(Material for this exercise begins)
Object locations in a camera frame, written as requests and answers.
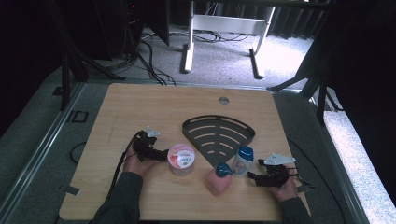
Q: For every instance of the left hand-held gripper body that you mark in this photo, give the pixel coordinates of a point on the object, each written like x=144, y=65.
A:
(Material for this exercise ends)
(Material for this exercise begins)
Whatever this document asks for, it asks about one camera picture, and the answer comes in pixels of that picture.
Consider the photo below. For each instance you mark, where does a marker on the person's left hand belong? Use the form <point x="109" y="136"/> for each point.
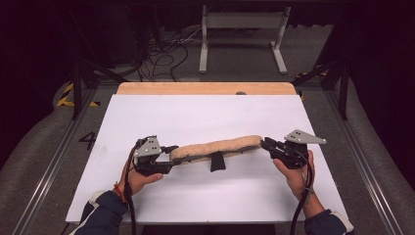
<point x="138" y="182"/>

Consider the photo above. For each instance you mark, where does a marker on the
(Material for this exercise ends)
- Problem -
Exact copy, pictures excluded: every line above from the one containing "Whatever this document" to the one containing "Consider the photo above.", inclusive, and nothing more.

- Result of the task -
Whatever this document asks for, it asks about one camera picture, and the answer comes in pixels of that picture.
Consider the photo below. For each instance you mark, where does a marker on the person's left hand belong? Use the form <point x="109" y="136"/> for each point.
<point x="138" y="182"/>

Consider the photo above. For each instance you mark, where does a marker on the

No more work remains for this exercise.